I didn't know where to put this but can I take a picture of somebody without their consent if I intend to use that picture against the individual in court? Of course the picture would be exclusive to the incident in dispute. Thanks.
 


quincy

Senior Member
You do not need the consent of the person to take a photo of them if they are in a public place when the photo is taken. To use such a photo in court would be okay.

If you must violate a law in order to take the photo (trespass, invade privacy), then it is not okay to take the photo, and it is not, therefore, okay to use it in court.
 
I don't really know the law on the matter, but, why would the court not accept photographic evidence? Even if it is in violation of copyright, or privacy, or some other thing, is not a trial a search for the truth? By what theory would a person object to a photograph being presented as evidence?
 

applebuilder

Junior Member
Hi HappyWanderer, I'm not sure if you're question was directed towards me but in my case I was worried about violation of privacy as you mentioned. A trial is indeed a search for the truth, theoretically, but in reality there are many technicalities (some for good reason). I know very little about law but as I understand it any evidence can be omitted from a case if it was gained unlawfully. An example would be if the police illegally searched a defendant's house and found evidence that strongly indicated the individual to be the perpetrator in a murder. No matter how explicate the evidence is to the case it must be disregarded. This is obviously a more extreme condition than my own but it works on the same principals.

I'd like to make clear that I could be totally wrong about this.
 
If the police illegally searched a house, you could exclude the evidence as fruit of the poisonous tree. If a private party searched, the result would be different. The Constitution limits government, not people.
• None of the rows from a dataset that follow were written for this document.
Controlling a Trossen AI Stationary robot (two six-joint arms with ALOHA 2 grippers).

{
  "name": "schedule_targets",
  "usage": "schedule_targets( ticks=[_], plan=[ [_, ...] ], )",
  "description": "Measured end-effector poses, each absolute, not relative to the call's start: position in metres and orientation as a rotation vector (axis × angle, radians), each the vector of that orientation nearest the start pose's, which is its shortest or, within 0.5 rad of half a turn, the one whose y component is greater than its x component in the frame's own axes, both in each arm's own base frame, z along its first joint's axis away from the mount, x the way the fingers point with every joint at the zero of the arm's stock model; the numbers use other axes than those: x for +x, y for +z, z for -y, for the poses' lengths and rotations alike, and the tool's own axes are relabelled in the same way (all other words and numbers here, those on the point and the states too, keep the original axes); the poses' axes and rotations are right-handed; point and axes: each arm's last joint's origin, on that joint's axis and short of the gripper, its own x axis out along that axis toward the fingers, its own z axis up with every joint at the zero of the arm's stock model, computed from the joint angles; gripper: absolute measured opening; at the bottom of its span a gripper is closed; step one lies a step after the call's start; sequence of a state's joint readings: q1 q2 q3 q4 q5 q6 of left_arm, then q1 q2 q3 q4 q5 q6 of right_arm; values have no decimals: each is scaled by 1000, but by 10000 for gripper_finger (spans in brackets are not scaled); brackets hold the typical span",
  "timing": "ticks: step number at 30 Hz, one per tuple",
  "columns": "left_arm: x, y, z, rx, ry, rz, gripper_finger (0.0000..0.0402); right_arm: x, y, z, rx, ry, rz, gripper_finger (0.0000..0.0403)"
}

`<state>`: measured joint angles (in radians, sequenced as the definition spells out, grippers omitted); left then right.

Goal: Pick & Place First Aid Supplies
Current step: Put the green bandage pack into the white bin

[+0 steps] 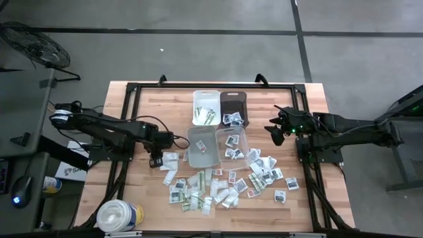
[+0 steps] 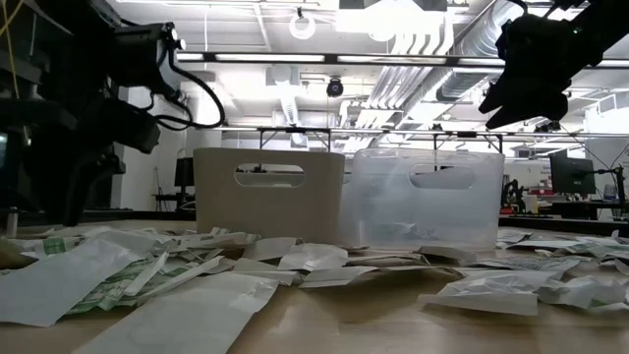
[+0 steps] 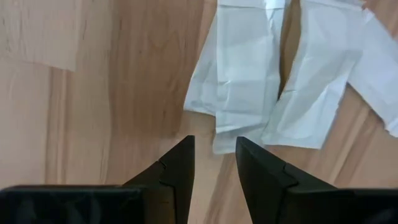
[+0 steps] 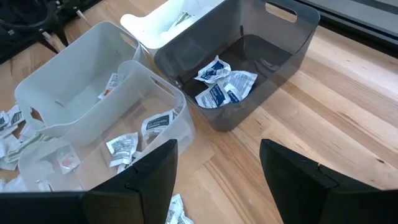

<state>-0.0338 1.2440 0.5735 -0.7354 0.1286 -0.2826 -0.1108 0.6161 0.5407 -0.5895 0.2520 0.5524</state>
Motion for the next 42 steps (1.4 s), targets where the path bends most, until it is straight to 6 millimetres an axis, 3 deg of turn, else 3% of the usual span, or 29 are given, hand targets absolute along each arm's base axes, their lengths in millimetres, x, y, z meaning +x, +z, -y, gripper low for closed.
schedule_targets(
  ticks=[16, 28, 36, 42],
  plan=[
    [189, 131, 10, -241, 62, -1527, 115, 125, 235, 22, 466, -544, -587, 222],
    [188, 128, 9, -230, 95, -1552, 10, 123, 234, 22, 452, -556, -612, 222],
    [188, 128, 9, -247, 104, -1557, 2, 123, 234, 22, 449, -559, -611, 222],
    [190, 145, 9, -213, 66, -1528, 1, 123, 234, 22, 445, -557, -612, 222]
  ],
)
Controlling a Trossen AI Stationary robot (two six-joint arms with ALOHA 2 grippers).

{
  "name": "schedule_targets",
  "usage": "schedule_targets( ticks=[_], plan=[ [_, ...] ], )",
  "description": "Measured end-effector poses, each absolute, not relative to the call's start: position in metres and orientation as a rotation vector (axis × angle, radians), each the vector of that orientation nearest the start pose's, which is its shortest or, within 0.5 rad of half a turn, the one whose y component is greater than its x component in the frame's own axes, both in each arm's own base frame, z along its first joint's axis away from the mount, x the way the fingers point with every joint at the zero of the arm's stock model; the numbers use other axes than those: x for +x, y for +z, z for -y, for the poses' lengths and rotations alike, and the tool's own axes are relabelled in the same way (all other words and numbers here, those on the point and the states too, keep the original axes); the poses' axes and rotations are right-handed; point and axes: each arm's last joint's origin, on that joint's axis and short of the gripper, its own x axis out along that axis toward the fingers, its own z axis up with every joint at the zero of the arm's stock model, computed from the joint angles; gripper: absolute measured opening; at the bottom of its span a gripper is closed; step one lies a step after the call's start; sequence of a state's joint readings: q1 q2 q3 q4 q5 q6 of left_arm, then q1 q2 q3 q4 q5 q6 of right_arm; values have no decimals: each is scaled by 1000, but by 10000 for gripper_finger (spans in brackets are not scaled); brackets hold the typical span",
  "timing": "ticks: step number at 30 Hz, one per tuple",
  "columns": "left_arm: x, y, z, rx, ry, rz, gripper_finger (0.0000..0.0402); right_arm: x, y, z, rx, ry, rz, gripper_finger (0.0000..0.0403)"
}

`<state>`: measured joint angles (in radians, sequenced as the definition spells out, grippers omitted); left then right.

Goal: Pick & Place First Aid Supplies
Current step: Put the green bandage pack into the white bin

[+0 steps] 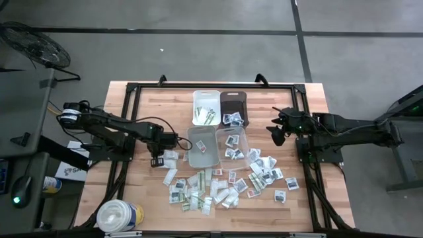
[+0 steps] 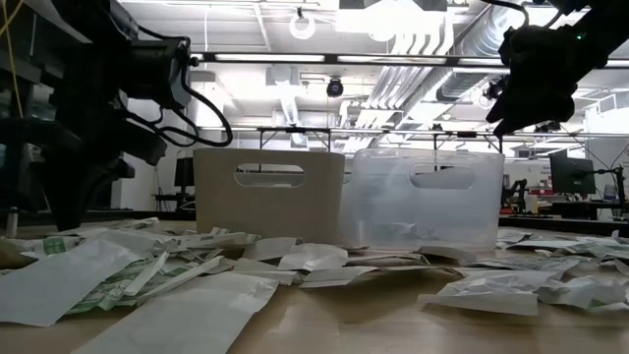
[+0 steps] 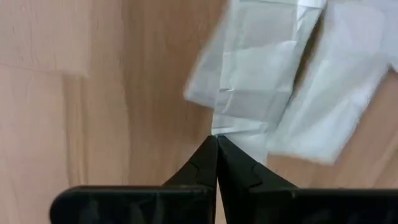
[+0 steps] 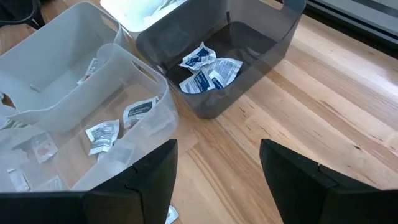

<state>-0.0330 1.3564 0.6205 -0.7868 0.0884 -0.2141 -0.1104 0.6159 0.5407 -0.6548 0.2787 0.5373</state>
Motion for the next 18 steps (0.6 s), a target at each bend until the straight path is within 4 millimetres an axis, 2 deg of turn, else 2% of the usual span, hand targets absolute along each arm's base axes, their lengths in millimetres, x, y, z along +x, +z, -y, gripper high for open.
schedule_targets(
  ticks=[7, 18],
  plan=[
    [190, 166, 9, -215, 61, -1490, 0, 123, 234, 22, 440, -558, -613, 222],
    [202, 192, 9, -209, 43, -1437, 0, 123, 234, 22, 430, -555, -614, 222]
  ],
)
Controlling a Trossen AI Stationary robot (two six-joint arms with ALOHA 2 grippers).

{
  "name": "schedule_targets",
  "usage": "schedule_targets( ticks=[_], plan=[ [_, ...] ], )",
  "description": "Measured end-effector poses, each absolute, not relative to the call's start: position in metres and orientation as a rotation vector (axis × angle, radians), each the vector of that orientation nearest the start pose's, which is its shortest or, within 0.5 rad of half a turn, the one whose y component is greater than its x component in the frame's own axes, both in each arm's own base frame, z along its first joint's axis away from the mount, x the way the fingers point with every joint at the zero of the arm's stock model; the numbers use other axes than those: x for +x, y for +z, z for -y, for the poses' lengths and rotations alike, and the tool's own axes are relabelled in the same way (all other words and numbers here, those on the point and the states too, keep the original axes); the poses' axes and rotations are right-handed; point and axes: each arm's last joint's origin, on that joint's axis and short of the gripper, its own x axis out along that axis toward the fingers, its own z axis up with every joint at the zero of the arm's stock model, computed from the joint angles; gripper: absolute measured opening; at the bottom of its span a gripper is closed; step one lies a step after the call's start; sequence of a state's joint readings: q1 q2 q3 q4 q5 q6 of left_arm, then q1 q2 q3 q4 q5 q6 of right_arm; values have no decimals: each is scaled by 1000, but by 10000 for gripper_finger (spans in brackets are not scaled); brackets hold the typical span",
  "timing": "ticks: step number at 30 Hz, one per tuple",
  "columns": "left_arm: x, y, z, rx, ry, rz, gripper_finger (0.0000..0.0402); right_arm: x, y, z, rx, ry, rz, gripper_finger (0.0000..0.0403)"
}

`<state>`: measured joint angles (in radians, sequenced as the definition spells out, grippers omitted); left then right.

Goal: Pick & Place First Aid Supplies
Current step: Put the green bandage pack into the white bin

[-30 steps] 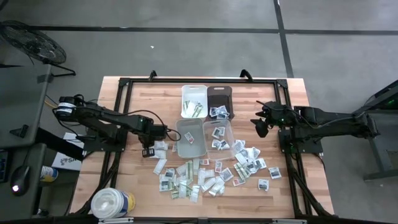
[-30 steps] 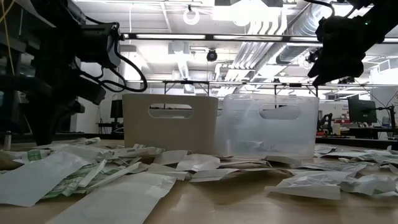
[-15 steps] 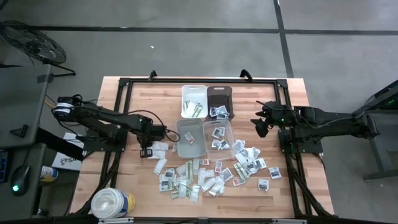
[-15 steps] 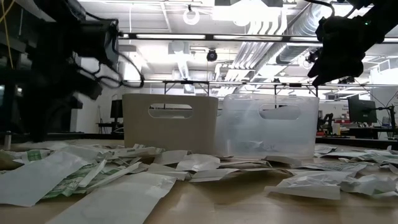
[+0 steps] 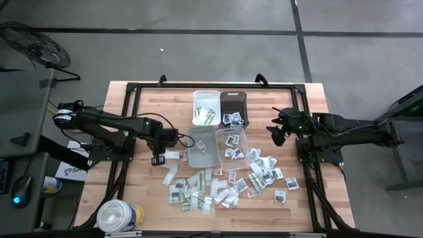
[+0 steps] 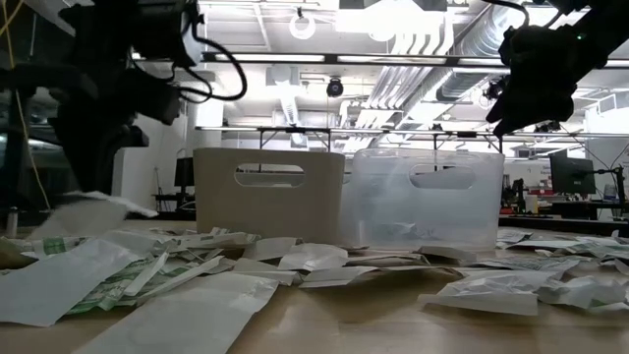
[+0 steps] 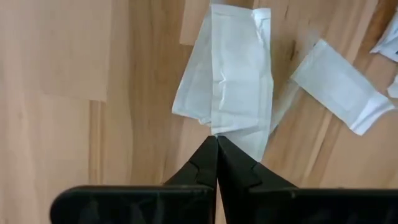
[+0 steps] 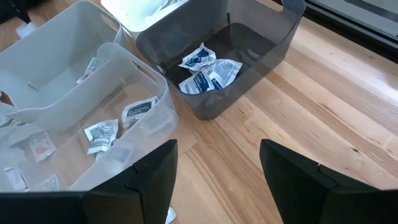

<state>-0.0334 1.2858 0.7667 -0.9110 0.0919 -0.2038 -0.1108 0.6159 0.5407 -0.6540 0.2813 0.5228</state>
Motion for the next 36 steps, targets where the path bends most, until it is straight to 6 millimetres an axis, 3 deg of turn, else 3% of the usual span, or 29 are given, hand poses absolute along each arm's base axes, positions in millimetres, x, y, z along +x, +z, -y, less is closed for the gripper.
schedule_targets(
  ticks=[14, 25, 29, 36],
  plan=[
    [209, 222, 8, -157, 76, -1418, 0, 123, 234, 22, 423, -552, -617, 222],
    [223, 254, 7, -144, 91, -1296, 0, 123, 234, 22, 423, -553, -616, 222],
    [230, 275, -5, -142, 164, -1214, 0, 123, 234, 22, 424, -553, -616, 222],
    [241, 311, -48, -61, 330, -1013, 0, 123, 234, 22, 428, -552, -616, 222]
  ],
)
A violation of privacy could be a problem. That problem should not limit evidence. Some may know better than I, but that's what I think.

(Come on some of you, I need you to disagree so I know I'm right.)
 

applebuilder

Junior Member
I'd like to add that your point is absolutely valid and I sympathize with it completely. The problem with that particular philosophy is that it advocates that the end always justifies the means. Even Hitler was working towards an ideal world in his own mind. If you were allowed to use any evidence in a case, regardless of how it was obtained, then you'd have people breaking laws left and right trying to get something that might prove them correct.
 

applebuilder

Junior Member
It looks like you posted before I could. My last post was a response to your first. Anyways, like I said I really don't know anything about law so I'll leave to the professionals.
 

applebuilder

Junior Member
To be clear I'm more interested in what technically happens and I'll leave the moral implications to the individual. Your statement "If a private party searched, the result would be different" would indicate that if a party in the case provided evidence that was known to be obained illegally by the individual it would be excepted as relevant. This is contrary to Quincy's statement "If you must violate a law in order to take the photo (trespass, invade privacy), then it is not okay to take the photo, and it is not, therefore, okay to use it in court."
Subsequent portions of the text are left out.